Теперь картина заполнилась. Черновцы и Г. соответствовали друг другу с впечатляющей точностью. Что можно сказать? Это был чужой нам человек, здесь подходит это слово чужой или даже чуждый, чтобы определить глубинные различия в мироощущении. Все дело в той самой предыдущей жизни. Мы не выбираем место рождения и взросления, и, как бы не были отчуждены от него последующей переменой участи — по собственному выбору или вопреки желанию, несем на себе то самое родовое клеймо. То, что осталось с детства, можно забыть, стереть с поверхности памяти, но нельзя переиначить. В отличие от Пьера Прудона, Г. не считал собственность криминалом и не видел ничего предосудительного в фабриканте, как мы не видим подобного во владении автомобилем или дачей. Тут он был гораздо последовательнее нашей номенклатуры и подсуетившихся дельцов, которые сделали всё (по отношению к соотечественникам), чтобы подтвердить радикальную точку зрения: собственность — есть кража. Пробыв семь лет в советских лагерях, Г. называл рабство — рабством, как понимал это с детства, и не искал смягчающих аргументов. По воспитанию, он оставался вне нашей истории, он просто вляпался в нее, провалился, как проваливаются в открытый канализационный люк.

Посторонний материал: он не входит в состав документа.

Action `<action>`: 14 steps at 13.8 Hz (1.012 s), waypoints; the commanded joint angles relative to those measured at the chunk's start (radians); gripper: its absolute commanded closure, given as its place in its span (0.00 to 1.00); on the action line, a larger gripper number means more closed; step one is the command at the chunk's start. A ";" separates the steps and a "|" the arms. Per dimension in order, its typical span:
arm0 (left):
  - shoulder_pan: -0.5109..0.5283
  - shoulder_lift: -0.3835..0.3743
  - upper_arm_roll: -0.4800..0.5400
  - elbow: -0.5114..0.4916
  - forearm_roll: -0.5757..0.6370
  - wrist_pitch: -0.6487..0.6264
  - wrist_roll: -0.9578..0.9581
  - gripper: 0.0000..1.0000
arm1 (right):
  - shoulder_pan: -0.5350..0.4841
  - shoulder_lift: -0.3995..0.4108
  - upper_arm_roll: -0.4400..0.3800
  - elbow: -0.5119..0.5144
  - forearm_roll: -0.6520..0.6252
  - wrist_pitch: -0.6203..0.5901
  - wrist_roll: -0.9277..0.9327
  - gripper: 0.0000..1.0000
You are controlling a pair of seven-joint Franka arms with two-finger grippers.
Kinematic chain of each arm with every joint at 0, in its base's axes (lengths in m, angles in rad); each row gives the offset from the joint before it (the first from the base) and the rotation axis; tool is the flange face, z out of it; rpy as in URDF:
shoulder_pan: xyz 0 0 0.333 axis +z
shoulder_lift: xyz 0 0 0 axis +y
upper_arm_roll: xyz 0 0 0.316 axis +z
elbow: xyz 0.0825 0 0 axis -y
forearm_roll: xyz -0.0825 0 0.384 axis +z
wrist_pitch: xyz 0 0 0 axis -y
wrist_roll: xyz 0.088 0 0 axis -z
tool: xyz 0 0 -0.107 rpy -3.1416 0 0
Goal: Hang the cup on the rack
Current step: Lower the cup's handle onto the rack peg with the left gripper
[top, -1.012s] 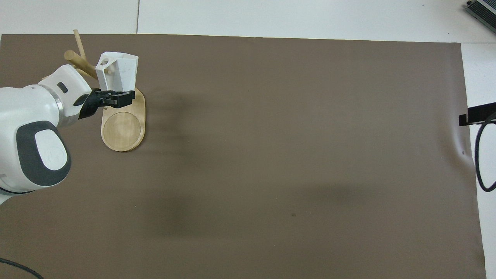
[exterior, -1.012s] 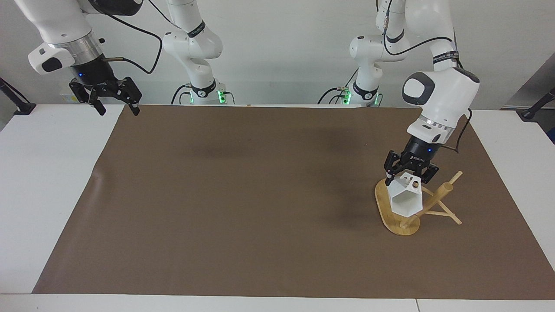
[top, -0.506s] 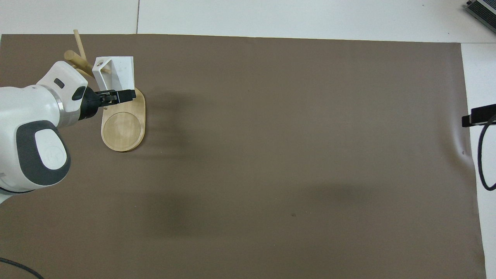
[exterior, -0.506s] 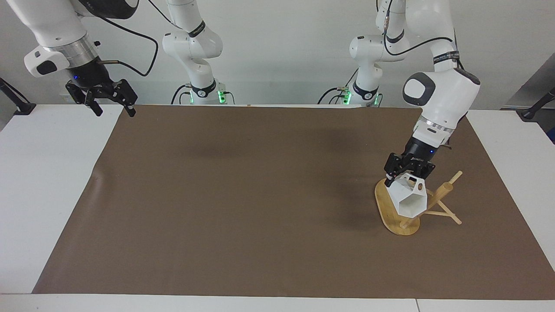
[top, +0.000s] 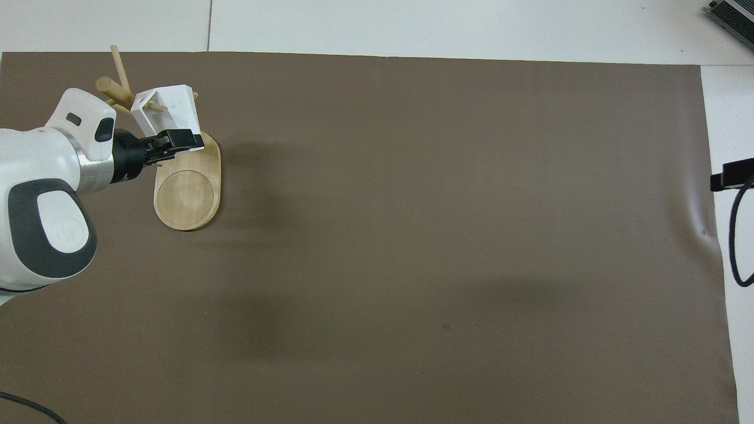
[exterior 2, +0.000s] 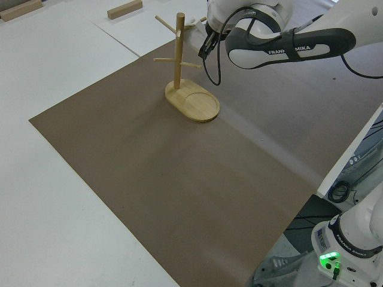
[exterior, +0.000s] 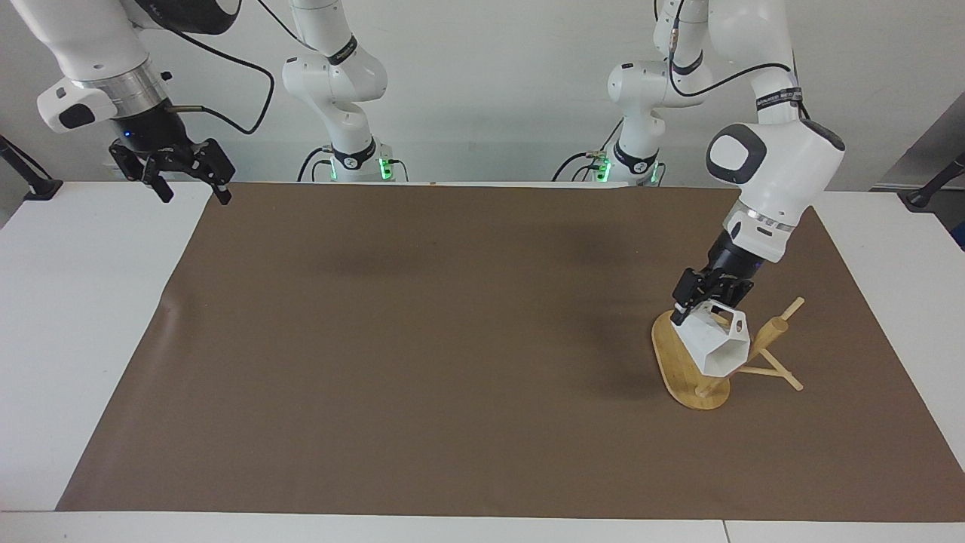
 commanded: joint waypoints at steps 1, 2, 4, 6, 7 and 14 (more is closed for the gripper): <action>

И при этом многие годы он жил одной с нами жизнью. Жил и не трогался с места. Даже не собирался. С восемьдесят восьмого года, он получил возможность выезжать за рубеж, посещал Европу. Я видел его фотографии на фоне Эйфелевой башни, и рядом с флорентийским Давидом. Когда первый раз он приехал в Германию, еще были живы друзья, одногодки и совсем дряхлые ровесники его отца. Почему он не остался с ними? Его, кстати, уговаривали. Богатейшая племянница, приумножая капиталы, сновала между Тель-Авивом и Франкфуртом. Она и сейчас, наверно, жива. Я видел ее фотографию. С мужем. Румяные старики, будто с фарфора. Танцуют. С обратной стороны открытки — Дорогой Фриц… это все, что я с моим знанием немецкого мог разобрать. И подпись — Фрида. Был еще жив его итальянский племянник, он умер совсем недавно, позвонили из Триеста, я, как раз, находился у Г. Почему он остался? Мой вопрос. Жена не хотела ехать. А потом? После ее смерти? Я вспоминал знакомых, изнывающих при мысли о загранице, и не мог найти объяснений. Родной язык — немецкий, не нужно учить, не нужно вживаться в быт, искать (подбирать — как говорят наши эмигранты) жилье. Статус бывшего заключенного. Неплохое пособие. Пенсия… А на кого я оставлю собак? Это его вопрос. Всю жизнь, когда позволяли обстоятельства, он держал собак. Сейчас их было трое — Донна, Мицци и третья, имя которой я позабыл. Маленькие и мохнатые, как белки, они копошились между ним — лежащим и стеной, возле которой стояла кровать, время от времени спрыгивая на пол и забираясь назад через неподвижные ноги. На полу был расстелен большой лист полиэтилена и стояла миска с едой. За этим следила женщина, заглядывавшая на пару часов.